» **Exercise prompt**: Search the data for the string "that" and copy each line in which it appears.

» **Recorded data**:
BEGIN

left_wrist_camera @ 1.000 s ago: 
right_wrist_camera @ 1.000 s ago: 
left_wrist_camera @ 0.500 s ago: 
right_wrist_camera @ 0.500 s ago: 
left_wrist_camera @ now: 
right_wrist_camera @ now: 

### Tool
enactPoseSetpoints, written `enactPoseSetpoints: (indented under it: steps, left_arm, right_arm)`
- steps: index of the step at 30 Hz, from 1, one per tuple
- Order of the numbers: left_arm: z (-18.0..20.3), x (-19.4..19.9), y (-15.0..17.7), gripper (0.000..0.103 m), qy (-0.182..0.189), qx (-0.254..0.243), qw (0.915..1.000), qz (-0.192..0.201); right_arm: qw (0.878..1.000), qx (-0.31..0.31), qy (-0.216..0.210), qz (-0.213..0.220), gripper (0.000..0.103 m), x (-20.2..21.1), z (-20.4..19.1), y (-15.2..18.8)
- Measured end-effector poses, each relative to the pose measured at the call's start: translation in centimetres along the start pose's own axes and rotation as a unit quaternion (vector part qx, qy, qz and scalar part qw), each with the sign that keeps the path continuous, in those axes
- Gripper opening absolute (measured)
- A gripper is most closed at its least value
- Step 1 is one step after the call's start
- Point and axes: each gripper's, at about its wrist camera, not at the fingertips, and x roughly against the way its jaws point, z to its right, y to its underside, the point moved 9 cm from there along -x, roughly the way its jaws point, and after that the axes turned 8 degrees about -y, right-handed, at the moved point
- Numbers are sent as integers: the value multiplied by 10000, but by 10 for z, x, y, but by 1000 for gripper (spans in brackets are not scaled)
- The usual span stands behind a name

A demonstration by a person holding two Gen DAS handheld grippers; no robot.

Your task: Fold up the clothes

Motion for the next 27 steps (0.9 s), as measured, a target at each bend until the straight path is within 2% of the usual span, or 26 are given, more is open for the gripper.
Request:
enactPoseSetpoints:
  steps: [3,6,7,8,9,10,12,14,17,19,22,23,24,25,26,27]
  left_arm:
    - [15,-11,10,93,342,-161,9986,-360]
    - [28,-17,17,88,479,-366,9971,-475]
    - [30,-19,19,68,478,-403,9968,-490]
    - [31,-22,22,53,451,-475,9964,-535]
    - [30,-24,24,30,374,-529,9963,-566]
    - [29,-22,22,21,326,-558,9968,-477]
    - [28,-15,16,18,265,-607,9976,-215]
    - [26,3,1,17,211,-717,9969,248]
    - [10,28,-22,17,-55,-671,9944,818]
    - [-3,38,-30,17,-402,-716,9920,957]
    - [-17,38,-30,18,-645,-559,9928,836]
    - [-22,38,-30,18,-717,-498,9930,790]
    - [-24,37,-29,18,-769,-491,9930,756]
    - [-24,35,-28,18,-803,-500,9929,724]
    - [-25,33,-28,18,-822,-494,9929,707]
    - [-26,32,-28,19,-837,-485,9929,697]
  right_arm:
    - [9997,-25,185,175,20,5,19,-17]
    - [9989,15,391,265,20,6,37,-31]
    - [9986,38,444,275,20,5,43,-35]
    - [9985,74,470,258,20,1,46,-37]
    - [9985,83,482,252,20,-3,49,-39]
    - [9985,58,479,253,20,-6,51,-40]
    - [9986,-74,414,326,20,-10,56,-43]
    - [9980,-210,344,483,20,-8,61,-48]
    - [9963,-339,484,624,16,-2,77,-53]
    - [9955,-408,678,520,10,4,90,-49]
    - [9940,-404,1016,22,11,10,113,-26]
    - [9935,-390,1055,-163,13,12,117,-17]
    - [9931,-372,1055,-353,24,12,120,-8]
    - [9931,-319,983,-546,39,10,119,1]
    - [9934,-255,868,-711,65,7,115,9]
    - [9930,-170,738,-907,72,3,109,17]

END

» **Solution to the exercise**:
- Measured end-effector poses, each relative to the pose measured at the call's start: translation in centimetres along the start pose's own axes and rotation as a unit quaternion (vector part qx, qy, qz and scalar part qw), each with the sign that keeps the path continuous, in those axes
- Point and axes: each gripper's, at about its wrist camera, not at the fingertips, and x roughly against the way its jaws point, z to its right, y to its underside, the point moved 9 cm from there along -x, roughly the way its jaws point, and after that the axes turned 8 degrees about -y, right-handed, at the moved point

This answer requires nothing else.